Affirmative defenses will be stricken “only when they are insufficient on the face of the
pleadings.” Heller Fin., Inc. v. Midwhey Powder Co., 883 F.2d 1286, 1294 (7th Cir. 1989). The
legal and factual sufficiency of an affirmative defense is examined with reference to state law.
See Williams v. Jader Fuel Co., 944 F.2d 1388, 1400 (7th Cir. 1991). The Loan Agreement and
Note provide that they shall be governed by Illinois law. Doc. 1-1 at 30; Doc. 1-2 at 8.
Defendants have not argued that First Merit’s motion to strike was untimely under Rule 12(f)(2),
thereby forfeiting the point. See G&S Holdings LLC v. Cont’l Casualty Co., 697 F.3d 534, 538
(7th Cir. 2012) (“We have repeatedly held that a party waives an argument by failing to make it
before the district court. That is true whether it is an affirmative argument in support of a motion
to dismiss or an argument establishing that dismissal is inappropriate.”) (citations omitted).
“The unclean hands doctrine provides that a party to a lawsuit may not obtain the relief it
seeks if it has engaged in wrongful conduct.” Smith v. United States, 293 F.3d 984, 988 (7th Cir.
2002) (Illinois law); see also Long v. Kemper Life Ins. Co., 553 N.E.2d 439, 441 (Ill. App. 1990).

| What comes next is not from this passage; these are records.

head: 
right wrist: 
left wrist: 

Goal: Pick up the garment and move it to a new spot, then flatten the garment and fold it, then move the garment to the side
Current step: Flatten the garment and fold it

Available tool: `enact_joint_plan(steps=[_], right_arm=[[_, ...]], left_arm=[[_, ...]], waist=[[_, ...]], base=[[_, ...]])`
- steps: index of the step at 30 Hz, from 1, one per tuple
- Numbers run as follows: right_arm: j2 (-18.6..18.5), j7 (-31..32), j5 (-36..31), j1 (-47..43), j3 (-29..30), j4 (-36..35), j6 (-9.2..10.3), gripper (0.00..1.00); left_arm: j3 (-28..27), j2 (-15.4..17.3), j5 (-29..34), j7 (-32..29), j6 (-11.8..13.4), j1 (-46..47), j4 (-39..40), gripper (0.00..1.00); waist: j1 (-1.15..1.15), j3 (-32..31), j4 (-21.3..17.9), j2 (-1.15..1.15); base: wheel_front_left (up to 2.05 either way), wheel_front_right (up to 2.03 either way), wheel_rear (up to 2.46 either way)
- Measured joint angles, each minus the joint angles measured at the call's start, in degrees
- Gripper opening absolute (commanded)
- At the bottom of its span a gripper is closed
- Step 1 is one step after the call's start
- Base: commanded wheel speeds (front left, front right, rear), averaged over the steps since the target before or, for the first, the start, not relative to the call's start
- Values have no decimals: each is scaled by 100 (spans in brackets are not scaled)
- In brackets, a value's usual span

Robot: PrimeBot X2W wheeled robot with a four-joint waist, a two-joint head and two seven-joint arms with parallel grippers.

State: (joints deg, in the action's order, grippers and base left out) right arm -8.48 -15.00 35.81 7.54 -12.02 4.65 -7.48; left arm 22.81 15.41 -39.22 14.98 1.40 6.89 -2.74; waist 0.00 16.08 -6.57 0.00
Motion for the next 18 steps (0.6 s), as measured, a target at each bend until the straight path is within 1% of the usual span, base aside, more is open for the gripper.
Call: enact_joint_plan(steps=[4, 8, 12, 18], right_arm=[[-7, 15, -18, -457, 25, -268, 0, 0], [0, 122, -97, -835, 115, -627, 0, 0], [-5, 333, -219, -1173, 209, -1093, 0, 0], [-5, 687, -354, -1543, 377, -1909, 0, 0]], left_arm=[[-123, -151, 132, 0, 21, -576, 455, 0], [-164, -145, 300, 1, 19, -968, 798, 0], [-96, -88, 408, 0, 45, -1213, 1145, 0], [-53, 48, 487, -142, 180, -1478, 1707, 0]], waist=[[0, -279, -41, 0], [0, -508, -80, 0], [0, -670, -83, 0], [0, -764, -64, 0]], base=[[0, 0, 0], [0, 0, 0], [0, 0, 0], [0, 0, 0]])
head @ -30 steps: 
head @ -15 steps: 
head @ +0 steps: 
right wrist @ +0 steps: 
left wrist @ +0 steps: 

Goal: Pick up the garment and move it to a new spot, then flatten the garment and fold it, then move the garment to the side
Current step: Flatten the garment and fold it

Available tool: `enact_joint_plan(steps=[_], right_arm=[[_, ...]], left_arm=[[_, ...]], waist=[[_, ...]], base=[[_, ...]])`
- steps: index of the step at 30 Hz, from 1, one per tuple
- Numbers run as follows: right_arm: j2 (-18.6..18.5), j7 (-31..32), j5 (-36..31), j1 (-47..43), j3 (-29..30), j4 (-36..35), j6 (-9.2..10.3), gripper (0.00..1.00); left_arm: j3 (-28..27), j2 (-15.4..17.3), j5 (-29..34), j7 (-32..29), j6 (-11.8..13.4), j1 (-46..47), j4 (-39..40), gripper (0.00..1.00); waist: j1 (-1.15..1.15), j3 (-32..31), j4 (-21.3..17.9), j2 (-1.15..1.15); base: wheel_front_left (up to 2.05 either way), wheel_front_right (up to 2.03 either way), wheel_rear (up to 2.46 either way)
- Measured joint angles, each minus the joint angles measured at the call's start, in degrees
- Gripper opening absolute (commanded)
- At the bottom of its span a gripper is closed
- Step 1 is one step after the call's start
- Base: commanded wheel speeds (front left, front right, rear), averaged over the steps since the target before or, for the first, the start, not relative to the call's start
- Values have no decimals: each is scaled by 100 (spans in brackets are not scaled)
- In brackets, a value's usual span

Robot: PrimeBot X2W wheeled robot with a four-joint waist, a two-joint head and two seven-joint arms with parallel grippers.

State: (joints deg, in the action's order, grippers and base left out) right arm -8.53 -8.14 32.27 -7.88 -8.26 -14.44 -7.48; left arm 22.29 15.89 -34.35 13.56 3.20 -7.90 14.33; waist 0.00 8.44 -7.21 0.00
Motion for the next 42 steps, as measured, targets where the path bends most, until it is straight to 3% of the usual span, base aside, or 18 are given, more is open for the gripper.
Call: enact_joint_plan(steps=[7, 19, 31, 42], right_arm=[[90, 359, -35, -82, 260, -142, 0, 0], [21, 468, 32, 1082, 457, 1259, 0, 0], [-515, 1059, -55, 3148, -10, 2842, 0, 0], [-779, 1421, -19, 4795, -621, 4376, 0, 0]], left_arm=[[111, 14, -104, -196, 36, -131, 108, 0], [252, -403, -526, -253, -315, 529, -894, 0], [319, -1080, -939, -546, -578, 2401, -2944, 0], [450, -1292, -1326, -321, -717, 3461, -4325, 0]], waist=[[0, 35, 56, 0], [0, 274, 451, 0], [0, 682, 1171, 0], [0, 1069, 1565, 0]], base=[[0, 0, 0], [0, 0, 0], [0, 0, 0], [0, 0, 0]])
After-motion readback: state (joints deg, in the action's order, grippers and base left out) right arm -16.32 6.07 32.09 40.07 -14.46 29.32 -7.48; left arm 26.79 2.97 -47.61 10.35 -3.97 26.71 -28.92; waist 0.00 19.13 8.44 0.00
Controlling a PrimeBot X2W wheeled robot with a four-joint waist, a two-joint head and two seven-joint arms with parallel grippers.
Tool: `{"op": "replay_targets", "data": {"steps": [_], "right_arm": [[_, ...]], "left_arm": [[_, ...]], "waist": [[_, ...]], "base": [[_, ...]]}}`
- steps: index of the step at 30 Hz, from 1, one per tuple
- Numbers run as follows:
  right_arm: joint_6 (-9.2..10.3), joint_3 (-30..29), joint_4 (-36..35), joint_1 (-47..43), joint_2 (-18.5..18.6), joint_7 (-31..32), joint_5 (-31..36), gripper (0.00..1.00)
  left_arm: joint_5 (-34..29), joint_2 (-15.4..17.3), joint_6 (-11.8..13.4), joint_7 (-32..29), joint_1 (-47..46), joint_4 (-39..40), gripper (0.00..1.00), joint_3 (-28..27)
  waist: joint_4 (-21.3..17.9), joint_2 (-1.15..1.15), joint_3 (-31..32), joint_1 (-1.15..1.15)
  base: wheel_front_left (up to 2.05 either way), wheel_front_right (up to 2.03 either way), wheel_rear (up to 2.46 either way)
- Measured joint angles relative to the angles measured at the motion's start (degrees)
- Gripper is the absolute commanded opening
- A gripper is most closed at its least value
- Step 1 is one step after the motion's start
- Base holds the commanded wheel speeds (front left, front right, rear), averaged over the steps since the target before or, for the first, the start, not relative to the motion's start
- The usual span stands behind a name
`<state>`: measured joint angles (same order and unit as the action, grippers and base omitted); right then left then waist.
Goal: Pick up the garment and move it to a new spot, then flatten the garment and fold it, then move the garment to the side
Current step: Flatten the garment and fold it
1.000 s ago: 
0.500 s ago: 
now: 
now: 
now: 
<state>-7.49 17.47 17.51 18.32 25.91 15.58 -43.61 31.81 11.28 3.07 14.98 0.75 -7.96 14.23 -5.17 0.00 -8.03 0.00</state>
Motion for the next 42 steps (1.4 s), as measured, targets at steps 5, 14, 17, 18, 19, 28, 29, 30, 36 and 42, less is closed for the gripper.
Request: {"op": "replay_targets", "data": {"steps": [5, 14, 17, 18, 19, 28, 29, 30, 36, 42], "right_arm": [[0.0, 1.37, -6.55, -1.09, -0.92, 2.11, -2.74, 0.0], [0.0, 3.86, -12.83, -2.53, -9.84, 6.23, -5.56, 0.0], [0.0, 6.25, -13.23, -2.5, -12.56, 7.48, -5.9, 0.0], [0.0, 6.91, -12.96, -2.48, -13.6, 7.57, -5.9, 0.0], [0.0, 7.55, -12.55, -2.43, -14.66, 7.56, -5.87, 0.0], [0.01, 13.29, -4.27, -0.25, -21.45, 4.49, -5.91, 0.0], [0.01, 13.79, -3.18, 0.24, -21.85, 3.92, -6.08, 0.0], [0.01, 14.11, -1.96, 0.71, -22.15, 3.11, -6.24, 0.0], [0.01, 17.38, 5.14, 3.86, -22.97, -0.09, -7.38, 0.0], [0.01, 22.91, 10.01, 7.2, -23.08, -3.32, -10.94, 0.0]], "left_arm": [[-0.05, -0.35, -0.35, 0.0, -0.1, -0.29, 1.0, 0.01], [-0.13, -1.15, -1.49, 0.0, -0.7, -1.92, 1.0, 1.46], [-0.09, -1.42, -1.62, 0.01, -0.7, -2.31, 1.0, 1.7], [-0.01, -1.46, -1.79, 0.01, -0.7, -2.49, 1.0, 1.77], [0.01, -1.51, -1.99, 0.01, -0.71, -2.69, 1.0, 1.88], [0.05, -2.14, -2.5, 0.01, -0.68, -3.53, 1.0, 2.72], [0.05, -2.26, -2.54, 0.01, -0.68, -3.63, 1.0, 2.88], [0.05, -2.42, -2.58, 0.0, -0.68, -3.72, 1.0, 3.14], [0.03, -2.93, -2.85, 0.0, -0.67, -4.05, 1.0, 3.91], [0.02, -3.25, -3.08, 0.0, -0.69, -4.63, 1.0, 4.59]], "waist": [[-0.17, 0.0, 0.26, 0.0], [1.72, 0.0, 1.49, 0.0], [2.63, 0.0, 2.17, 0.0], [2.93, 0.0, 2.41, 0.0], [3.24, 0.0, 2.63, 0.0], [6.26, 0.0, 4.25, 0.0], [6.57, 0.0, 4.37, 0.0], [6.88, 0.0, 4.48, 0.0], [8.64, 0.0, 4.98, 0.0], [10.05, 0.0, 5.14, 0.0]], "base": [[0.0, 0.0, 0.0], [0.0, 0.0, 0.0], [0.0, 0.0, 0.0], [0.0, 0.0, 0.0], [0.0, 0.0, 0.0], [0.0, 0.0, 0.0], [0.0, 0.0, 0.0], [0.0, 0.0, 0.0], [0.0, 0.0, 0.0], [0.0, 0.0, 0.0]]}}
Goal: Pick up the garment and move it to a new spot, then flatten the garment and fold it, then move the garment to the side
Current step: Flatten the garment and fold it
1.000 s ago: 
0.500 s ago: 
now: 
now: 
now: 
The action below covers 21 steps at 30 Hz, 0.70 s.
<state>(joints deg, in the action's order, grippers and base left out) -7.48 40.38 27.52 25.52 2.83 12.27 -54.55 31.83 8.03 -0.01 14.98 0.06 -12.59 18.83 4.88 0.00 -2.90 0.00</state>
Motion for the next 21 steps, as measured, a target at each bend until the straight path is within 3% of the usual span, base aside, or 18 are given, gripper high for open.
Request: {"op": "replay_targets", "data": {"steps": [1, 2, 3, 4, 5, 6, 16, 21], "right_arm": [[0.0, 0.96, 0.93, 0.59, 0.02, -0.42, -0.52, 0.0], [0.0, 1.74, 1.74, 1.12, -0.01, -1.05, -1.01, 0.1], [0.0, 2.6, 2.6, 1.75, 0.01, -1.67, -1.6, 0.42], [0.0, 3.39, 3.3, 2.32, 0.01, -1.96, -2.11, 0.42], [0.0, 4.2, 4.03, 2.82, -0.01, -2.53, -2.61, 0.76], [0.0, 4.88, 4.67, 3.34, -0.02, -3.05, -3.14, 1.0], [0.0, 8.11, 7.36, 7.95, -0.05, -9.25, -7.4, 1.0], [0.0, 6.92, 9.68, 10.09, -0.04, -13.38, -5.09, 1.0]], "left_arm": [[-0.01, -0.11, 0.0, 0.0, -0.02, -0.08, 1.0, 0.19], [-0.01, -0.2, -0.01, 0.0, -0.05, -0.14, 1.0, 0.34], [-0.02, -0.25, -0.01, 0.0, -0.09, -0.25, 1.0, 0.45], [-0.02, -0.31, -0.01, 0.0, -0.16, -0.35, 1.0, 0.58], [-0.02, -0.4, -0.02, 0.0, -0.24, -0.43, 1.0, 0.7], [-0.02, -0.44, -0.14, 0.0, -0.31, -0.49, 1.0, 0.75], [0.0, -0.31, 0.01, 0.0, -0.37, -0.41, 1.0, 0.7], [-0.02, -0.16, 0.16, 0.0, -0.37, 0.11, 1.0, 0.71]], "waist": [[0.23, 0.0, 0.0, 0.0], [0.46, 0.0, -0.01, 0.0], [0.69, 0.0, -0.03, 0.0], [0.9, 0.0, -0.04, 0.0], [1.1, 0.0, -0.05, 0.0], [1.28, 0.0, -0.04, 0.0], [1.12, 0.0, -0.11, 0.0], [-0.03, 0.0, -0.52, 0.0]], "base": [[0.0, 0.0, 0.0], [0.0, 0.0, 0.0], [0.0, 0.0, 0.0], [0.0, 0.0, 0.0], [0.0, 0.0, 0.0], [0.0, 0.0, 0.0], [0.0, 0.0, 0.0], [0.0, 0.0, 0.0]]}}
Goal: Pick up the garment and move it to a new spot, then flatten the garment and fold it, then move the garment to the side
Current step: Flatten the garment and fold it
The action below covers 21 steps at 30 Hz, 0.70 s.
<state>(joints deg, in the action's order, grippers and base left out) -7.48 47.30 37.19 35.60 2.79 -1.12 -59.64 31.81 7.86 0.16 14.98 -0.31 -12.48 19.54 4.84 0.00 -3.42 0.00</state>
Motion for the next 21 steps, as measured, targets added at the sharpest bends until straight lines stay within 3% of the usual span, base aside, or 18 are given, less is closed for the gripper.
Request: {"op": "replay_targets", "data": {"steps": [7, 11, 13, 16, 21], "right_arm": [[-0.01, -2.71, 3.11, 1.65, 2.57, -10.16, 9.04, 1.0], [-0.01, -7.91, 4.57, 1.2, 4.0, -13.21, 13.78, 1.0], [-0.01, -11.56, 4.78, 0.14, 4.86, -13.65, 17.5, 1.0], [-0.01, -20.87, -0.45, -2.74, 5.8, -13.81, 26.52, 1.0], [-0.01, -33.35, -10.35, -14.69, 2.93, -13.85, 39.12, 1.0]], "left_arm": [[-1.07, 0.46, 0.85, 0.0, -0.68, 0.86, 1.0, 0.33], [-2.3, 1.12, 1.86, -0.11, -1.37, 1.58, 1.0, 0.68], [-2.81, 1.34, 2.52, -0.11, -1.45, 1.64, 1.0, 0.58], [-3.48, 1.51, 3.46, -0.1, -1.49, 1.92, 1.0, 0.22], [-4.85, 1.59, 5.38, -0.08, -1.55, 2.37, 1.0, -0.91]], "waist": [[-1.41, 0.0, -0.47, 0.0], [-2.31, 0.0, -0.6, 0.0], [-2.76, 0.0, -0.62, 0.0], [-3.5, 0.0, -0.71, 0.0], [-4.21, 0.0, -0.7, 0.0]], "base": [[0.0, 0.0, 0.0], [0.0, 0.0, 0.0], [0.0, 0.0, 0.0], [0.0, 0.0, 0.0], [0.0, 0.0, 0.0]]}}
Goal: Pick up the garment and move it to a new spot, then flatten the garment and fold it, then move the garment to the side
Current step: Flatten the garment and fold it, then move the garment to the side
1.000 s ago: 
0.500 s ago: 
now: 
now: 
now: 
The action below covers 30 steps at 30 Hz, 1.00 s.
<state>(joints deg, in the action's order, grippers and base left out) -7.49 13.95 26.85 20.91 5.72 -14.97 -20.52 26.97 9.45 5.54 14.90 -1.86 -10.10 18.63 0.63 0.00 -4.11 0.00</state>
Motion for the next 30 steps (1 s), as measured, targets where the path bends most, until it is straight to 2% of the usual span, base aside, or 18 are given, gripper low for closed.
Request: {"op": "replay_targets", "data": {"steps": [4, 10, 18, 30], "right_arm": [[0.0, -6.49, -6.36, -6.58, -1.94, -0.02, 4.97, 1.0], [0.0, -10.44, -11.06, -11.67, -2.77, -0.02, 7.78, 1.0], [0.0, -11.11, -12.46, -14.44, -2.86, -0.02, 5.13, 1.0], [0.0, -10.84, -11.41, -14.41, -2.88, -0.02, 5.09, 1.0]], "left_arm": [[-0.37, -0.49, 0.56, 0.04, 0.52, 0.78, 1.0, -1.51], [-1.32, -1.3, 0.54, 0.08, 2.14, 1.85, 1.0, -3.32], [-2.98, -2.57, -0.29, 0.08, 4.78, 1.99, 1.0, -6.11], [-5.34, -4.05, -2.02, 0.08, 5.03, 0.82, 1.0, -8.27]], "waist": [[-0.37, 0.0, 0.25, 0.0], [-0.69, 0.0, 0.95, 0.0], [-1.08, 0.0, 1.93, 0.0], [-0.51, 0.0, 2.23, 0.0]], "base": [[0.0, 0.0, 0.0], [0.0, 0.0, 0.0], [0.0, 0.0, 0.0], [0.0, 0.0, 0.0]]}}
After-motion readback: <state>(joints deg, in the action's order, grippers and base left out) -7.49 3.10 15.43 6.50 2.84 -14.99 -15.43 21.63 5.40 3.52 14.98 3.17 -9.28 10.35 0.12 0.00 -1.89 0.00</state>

“The bad conduct constituting unclean hands must involve fraud, unconscionability or bad faith
toward the party proceeded against, and must pertain to the subject matter involved and affect the
equitable relations between the litigants.” Int’l Union, Allied Indus. Workers of Am., AFL-CIO v.
Local Union 589, Allied Indus. Workers of Am., AFL-CIO, 693 F.2d 666, 672 (7th Cir. 1982)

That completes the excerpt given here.